According to Wagner, the proposed transition would not necessitate increased resources allocated to the dance program. As the program already has two regular faculty members, administrative and technical support staff, physical spaces, and an established budget, increased funding is not necessary, he noted.
According to Joe Cruz, professor of philosophy, who attended the faculty meeting in which these concerns were discussed, there was general acceptance among faculty members at the meeting “that dance is an area of rigorous and vigorous intellectual inquiry, and as such should be part of the regular academic curriculum.” However, disagreement arose from the specificities of that transition; namely, whether dance should be a separate academic department. Cruz and other faculty believe that dance would be better suited as an academic program, largely due to disparity in benefit allocations between departments and programs.
“Contrary to some of what was said at the meeting, programs and departments differ in their claim on resources at the College,” he said, mentioning departmental privileges including office and research space, complete control over hiring decisions, and funding given to department chairs. “To me, it would be a strange college, indeed, that has programs in neuroscience – linguistics and cognitive science, and a department of dance,” Cruz said.
However, according to Cruz, the Committee on Educational Policy (CEP) does not see classifying dance as a program instead of a department as an option, due to the current definition of a program, which requires an interdisciplinary nature. “The claim that the faculty is bound by the current definition of programs is baffling to me.
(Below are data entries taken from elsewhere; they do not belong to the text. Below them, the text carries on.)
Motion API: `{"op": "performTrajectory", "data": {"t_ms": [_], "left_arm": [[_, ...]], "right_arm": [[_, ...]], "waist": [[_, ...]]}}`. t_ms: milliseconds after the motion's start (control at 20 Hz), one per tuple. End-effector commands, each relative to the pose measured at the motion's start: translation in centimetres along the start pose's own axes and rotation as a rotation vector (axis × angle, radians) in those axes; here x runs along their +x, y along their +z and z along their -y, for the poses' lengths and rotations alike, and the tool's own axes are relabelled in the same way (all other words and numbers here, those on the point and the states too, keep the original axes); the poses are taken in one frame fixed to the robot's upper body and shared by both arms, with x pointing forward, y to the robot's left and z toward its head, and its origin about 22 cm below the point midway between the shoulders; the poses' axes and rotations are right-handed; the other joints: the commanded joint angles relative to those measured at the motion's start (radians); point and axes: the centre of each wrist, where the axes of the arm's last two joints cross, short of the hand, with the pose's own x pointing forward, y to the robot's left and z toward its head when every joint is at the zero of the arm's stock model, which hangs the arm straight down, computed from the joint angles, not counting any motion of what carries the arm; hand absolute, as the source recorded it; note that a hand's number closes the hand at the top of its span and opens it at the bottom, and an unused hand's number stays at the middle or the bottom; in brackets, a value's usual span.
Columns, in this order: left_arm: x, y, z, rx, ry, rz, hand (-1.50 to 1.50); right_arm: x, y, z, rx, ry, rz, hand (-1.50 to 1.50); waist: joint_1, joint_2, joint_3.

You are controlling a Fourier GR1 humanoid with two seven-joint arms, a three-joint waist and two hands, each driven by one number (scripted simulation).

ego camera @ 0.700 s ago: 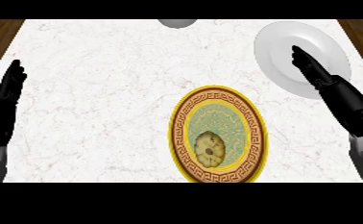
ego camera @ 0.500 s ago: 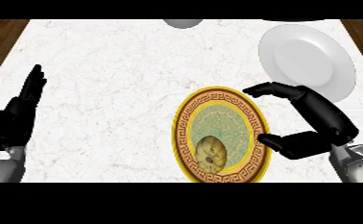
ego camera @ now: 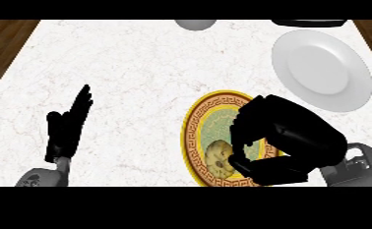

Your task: Pick the squash from the plate and place it in the plate

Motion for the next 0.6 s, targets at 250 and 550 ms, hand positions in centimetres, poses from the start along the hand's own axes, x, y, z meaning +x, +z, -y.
{"op": "performTrajectory", "data": {"t_ms": [250, 550], "left_arm": [[0.4, 0.9, 2.5, -0.021, 0.035, -0.049, 0.0], [0.5, 0.7, 2.3, 0.014, 0.047, -0.053, 0.0]], "right_arm": [[-5.6, 1.7, -5.4, 0.258, -0.298, 0.182, -1.5], [-3.2, 0.1, -2.6, 0.352, 0.188, 0.185, -1.5]], "waist": [[-0.009, 0.011, 0.002], [-0.028, 0.002, 0.001]]}}
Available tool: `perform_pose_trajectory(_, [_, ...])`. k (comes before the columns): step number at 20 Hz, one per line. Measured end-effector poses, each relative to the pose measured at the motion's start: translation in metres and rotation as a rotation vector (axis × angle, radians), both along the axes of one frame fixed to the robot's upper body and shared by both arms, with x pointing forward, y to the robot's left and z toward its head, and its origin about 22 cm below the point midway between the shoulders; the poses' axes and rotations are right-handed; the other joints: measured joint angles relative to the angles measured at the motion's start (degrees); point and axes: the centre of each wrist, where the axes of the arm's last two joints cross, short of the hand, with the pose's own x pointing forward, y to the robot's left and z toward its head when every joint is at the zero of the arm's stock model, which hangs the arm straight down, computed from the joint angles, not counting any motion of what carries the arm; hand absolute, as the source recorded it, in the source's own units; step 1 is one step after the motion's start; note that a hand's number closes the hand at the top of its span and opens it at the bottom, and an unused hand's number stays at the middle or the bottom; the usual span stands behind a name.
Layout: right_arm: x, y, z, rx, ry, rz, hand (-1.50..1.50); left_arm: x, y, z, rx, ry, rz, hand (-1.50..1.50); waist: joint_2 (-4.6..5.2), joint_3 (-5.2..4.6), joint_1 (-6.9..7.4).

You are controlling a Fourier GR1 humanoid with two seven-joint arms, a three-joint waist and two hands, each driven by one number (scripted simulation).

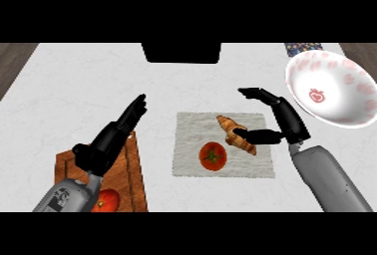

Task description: Pick the croissant from the placemat and place it in the bowl

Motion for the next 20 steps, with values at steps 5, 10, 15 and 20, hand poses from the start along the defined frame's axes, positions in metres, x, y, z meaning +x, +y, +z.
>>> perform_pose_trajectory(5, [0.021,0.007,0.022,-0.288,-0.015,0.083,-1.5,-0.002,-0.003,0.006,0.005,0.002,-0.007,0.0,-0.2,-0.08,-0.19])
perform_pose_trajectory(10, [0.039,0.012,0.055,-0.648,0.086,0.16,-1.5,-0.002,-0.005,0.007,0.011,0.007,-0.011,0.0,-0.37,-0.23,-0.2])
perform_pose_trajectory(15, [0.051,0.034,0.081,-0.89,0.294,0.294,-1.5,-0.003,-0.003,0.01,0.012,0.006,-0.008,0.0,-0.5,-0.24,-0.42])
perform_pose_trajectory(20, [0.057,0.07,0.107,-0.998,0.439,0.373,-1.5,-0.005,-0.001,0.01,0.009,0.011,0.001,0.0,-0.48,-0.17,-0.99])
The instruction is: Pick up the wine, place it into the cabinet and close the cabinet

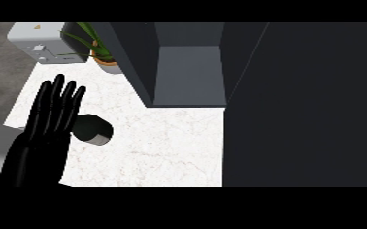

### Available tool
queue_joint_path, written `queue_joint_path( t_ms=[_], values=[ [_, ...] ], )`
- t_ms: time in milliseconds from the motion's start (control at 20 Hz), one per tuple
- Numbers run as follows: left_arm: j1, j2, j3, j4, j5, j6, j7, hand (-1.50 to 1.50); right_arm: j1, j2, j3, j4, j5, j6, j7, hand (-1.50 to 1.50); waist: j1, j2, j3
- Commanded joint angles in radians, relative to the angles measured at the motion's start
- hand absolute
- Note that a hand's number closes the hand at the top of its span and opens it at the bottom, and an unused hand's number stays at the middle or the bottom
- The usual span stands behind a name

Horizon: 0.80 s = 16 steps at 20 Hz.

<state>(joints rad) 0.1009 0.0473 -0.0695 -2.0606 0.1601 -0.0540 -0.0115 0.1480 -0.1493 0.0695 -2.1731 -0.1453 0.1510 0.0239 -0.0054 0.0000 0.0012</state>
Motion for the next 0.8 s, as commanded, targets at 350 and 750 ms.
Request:
queue_joint_path(
  t_ms=[350,750],
  values=[
    [0.106,-0.047,-0.168,-0.211,0.042,0.089,0.154,-1.50,0.086,-0.034,0.019,-0.267,-0.126,0.044,0.243,-1.50,0.003,-0.002,-0.001],
    [-0.034,-0.047,-0.115,-0.278,0.045,0.193,0.302,-1.50,-0.043,-0.019,0.010,-0.233,-0.127,0.028,0.331,-1.50,0.004,0.000,-0.001]
  ],
)
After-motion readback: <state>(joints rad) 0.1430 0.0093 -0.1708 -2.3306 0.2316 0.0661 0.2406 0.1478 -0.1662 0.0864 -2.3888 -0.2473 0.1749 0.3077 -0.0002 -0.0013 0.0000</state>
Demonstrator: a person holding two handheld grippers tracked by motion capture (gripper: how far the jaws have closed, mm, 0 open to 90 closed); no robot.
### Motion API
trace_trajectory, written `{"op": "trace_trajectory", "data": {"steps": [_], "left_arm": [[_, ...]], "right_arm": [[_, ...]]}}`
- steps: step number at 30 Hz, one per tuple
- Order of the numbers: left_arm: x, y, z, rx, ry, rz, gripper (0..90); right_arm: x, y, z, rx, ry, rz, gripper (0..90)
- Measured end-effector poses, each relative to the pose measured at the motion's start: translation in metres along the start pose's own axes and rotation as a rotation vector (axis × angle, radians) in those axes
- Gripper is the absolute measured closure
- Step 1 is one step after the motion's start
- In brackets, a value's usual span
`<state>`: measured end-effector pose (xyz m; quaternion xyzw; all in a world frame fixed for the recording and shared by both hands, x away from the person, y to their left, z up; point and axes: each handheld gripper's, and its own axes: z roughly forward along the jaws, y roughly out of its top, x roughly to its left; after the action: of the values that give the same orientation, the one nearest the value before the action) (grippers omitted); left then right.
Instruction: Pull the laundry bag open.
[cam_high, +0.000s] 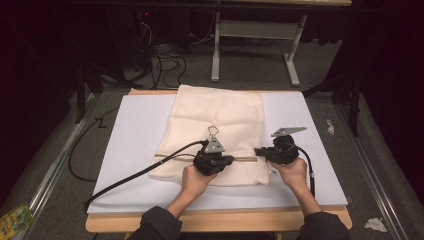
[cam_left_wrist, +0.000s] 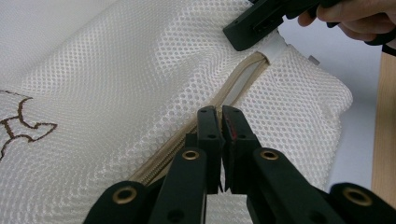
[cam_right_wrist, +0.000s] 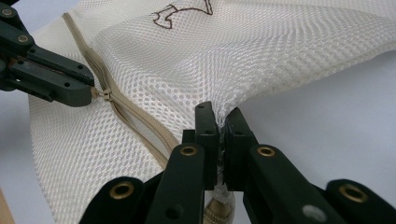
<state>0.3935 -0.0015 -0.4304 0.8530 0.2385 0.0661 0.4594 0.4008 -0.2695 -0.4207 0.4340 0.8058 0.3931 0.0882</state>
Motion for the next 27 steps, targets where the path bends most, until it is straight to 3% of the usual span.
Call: {"op": "trace_trajectory", "data": {"steps": [10, 17, 27], "left_arm": [[0.000, 0.000, -0.002, 0.002, 0.013, 0.017, 87.2], [0.010, -0.008, -0.011, -0.022, 0.008, -0.038, 87.2], [0.013, -0.010, -0.016, -0.033, 0.008, -0.044, 87.2]], "right_arm": [[0.000, -0.002, 0.000, -0.003, -0.010, -0.010, 88.6], [-0.005, -0.003, -0.001, 0.002, -0.026, 0.009, 88.6], [-0.003, -0.002, 0.001, 0.005, -0.034, 0.002, 88.5]]}}
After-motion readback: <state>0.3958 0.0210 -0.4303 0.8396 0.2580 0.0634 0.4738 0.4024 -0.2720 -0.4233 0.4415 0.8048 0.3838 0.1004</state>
We made up that definition ourselves, and can readily just change it,” Cruz said, arguing that the College’s current academic programs (mentioned above) are no longer interdisciplinary. “I am happy to concede that what needs changing is the definition of a program at Williams,” Cruz said. “As my colleague – pointed out at the meeting, there is every reason to believe that a more expansive and fluid definition of program will be useful for moving into the future.”
“As I see it, the primary argument for making dance an academic department is that dance, as an art form, has the same amount of academic and intellectual rigor as every other art form,” said Jenny Danzi ’09, a dance teaching assistant who has been involved in the program throughout her four years at the College. “Since we have departments with majors for theater, music and art history and practice, it follows that dance should be housed the same way.”
However, Danzi acknowledged the mixed feelings towards the idea of the transition, and also believes that the program could use improvement. “Given that dance at Williams has never been in the academic realm, it is understandable that there is a lot of resistance to the proposed change,” she said. “The current program, while it has many strengths, is an unsuitable foundation for a major that meets Williams’ standards.”
She cited areas such as lack of feedback to faculty, denial of sabbaticals and insufficient reviewing of curriculum by yearly steering committees as facets of the dance program that should be improved, regardless of whether or not it becomes an academic department. “The dance program certainly enriches the College and its students’ lives, but it does not meet the school’s standards of excellence,” Danzi said.